Each record that follows must be printed exactly as given.

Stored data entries
--------

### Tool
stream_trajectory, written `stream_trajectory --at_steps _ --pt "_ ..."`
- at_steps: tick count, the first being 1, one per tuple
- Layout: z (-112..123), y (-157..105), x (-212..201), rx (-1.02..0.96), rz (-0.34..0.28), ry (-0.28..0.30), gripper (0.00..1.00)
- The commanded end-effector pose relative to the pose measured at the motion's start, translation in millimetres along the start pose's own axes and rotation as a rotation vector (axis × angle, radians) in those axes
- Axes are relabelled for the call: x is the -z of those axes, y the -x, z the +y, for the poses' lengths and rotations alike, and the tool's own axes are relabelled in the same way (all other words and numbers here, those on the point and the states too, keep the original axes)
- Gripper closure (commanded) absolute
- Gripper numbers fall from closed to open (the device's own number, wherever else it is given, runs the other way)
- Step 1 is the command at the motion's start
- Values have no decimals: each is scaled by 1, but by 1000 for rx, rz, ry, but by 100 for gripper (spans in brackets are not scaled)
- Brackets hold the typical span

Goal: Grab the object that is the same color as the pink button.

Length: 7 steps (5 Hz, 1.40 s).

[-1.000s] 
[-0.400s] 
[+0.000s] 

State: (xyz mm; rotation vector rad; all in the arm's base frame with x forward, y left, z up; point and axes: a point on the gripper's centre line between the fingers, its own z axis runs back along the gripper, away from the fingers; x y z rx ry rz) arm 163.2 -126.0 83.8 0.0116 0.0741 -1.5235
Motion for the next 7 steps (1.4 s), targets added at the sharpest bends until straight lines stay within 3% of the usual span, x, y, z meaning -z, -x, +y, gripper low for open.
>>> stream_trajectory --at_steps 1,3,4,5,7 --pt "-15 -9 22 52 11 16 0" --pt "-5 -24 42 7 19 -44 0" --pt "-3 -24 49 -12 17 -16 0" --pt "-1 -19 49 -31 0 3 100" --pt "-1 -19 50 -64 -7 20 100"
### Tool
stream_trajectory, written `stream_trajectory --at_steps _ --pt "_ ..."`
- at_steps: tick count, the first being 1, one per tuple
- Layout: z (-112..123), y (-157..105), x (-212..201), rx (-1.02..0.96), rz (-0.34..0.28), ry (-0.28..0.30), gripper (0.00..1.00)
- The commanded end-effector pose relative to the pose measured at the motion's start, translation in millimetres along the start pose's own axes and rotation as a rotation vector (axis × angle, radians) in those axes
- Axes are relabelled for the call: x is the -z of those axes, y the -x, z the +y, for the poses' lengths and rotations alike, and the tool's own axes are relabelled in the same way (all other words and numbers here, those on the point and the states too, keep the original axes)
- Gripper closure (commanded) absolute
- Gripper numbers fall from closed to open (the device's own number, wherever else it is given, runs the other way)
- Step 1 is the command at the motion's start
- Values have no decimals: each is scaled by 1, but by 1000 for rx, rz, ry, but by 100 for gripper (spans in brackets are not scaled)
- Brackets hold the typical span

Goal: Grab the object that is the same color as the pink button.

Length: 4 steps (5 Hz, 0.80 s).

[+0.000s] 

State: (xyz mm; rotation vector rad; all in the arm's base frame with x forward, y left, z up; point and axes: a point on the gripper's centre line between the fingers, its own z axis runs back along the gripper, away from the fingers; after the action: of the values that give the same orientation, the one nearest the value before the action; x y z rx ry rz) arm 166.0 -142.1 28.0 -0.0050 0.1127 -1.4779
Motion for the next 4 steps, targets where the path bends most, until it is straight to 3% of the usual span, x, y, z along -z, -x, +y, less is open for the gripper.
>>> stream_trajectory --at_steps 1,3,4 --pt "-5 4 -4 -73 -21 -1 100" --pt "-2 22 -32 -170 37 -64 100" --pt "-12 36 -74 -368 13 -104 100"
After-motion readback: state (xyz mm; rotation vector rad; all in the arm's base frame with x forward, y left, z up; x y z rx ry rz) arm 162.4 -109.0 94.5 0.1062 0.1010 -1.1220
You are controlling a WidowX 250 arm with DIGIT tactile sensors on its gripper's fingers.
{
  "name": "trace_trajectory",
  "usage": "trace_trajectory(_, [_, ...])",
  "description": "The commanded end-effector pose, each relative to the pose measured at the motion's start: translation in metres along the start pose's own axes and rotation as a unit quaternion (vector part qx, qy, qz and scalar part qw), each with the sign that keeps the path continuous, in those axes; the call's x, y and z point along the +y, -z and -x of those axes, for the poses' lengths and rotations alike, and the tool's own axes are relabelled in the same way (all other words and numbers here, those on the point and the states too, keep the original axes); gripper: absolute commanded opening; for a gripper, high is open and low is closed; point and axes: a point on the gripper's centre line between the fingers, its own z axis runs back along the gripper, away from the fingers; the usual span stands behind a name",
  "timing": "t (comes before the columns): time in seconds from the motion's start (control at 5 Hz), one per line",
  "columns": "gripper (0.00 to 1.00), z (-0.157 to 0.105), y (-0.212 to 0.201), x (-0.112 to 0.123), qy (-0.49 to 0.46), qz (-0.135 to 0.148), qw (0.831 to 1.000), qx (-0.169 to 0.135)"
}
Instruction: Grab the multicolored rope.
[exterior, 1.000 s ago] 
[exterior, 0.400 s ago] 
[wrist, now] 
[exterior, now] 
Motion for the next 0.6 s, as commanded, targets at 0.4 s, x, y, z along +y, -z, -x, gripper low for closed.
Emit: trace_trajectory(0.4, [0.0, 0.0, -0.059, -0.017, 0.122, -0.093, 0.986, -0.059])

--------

Reply:
### Tool
stream_trajectory, written `stream_trajectory --at_steps _ --pt "_ ..."`
- at_steps: tick count, the first being 1, one per tuple
- Layout: z (-112..123), y (-157..105), x (-212..201), rx (-1.02..0.96), rz (-0.34..0.28), ry (-0.28..0.30), gripper (0.00..1.00)
- The commanded end-effector pose relative to the pose measured at the motion's start, translation in millimetres along the start pose's own axes and rotation as a rotation vector (axis × angle, radians) in those axes
- Axes are relabelled for the call: x is the -z of those axes, y the -x, z the +y, for the poses' lengths and rotations alike, and the tool's own axes are relabelled in the same way (all other words and numbers here, those on the point and the states too, keep the original axes)
- Gripper closure (commanded) absolute
- Gripper numbers fall from closed to open (the device's own number, wherever else it is given, runs the other way)
- Step 1 is the command at the motion's start
- Values have no decimals: each is scaled by 1, but by 1000 for rx, rz, ry, but by 100 for gripper (spans in brackets are not scaled)
- Brackets hold the typical span

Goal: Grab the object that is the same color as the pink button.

Length: 7 steps (5 Hz, 1.40 s).

[-1.000s] 
[-0.400s] 
[+0.000s] 

State: (xyz mm; rotation vector rad; all in the arm's base frame with x forward, y left, z up; point and axes: a point on the gripper's centre line between the fingers, its own z axis runs back along the gripper, away from the fingers; x y z rx ry rz) arm 163.2 -126.0 83.8 0.0116 0.0741 -1.5235
Motion for the next 7 steps (1.4 s), targets added at the sharpest bends until straight lines stay within 3% of the usual span, x, y, z meaning -z, -x, +y, gripper low for open.
>>> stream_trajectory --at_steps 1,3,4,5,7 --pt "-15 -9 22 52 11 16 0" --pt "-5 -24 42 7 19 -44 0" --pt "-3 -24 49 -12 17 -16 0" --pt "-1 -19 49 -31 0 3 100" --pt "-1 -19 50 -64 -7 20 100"
### Tool
stream_trajectory, written `stream_trajectory --at_steps _ --pt "_ ..."`
- at_steps: tick count, the first being 1, one per tuple
- Layout: z (-112..123), y (-157..105), x (-212..201), rx (-1.02..0.96), rz (-0.34..0.28), ry (-0.28..0.30), gripper (0.00..1.00)
- The commanded end-effector pose relative to the pose measured at the motion's start, translation in millimetres along the start pose's own axes and rotation as a rotation vector (axis × angle, radians) in those axes
- Axes are relabelled for the call: x is the -z of those axes, y the -x, z the +y, for the poses' lengths and rotations alike, and the tool's own axes are relabelled in the same way (all other words and numbers here, those on the point and the states too, keep the original axes)
- Gripper closure (commanded) absolute
- Gripper numbers fall from closed to open (the device's own number, wherever else it is given, runs the other way)
- Step 1 is the command at the motion's start
- Values have no decimals: each is scaled by 1, but by 1000 for rx, rz, ry, but by 100 for gripper (spans in brackets are not scaled)
- Brackets hold the typical span

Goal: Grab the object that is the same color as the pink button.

Length: 4 steps (5 Hz, 0.80 s).

[+0.000s] 

State: (xyz mm; rotation vector rad; all in the arm's base frame with x forward, y left, z up; point and axes: a point on the gripper's centre line between the fingers, its own z axis runs back along the gripper, away from the fingers; after the action: of the values that give the same orientation, the one nearest the value before the action; x y z rx ry rz) arm 166.0 -142.1 28.0 -0.0050 0.1127 -1.4779
Motion for the next 4 steps, targets where the path bends most, until it is straight to 3% of the usual span, x, y, z along -z, -x, +y, less is open for the gripper.
>>> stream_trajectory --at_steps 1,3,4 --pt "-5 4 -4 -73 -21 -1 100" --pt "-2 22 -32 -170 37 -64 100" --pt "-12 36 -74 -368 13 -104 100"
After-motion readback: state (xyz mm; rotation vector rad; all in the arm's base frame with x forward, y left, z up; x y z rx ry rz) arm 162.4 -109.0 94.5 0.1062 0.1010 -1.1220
You are controlling a WidowX 250 arm with DIGIT tactile sensors on its gripper's fingers.
{
  "name": "trace_trajectory",
  "usage": "trace_trajectory(_, [_, ...])",
  "description": "The commanded end-effector pose, each relative to the pose measured at the motion's start: translation in metres along the start pose's own axes and rotation as a unit quaternion (vector part qx, qy, qz and scalar part qw), each with the sign that keeps the path continuous, in those axes; the call's x, y and z point along the +y, -z and -x of those axes, for the poses' lengths and rotations alike, and the tool's own axes are relabelled in the same way (all other words and numbers here, those on the point and the states too, keep the original axes); gripper: absolute commanded opening; for a gripper, high is open and low is closed; point and axes: a point on the gripper's centre line between the fingers, its own z axis runs back along the gripper, away from the fingers; the usual span stands behind a name",
  "timing": "t (comes before the columns): time in seconds from the motion's start (control at 5 Hz), one per line",
  "columns": "gripper (0.00 to 1.00), z (-0.157 to 0.105), y (-0.212 to 0.201), x (-0.112 to 0.123), qy (-0.49 to 0.46), qz (-0.135 to 0.148), qw (0.831 to 1.000), qx (-0.169 to 0.135)"
}
Instruction: Grab the multicolored rope.
[exterior, 1.000 s ago] 
[exterior, 0.400 s ago] 
[wrist, now] 
[exterior, now] 
Motion for the next 0.6 s, as commanded, targets at 0.4 s, x, y, z along +y, -z, -x, gripper low for closed.
Emit: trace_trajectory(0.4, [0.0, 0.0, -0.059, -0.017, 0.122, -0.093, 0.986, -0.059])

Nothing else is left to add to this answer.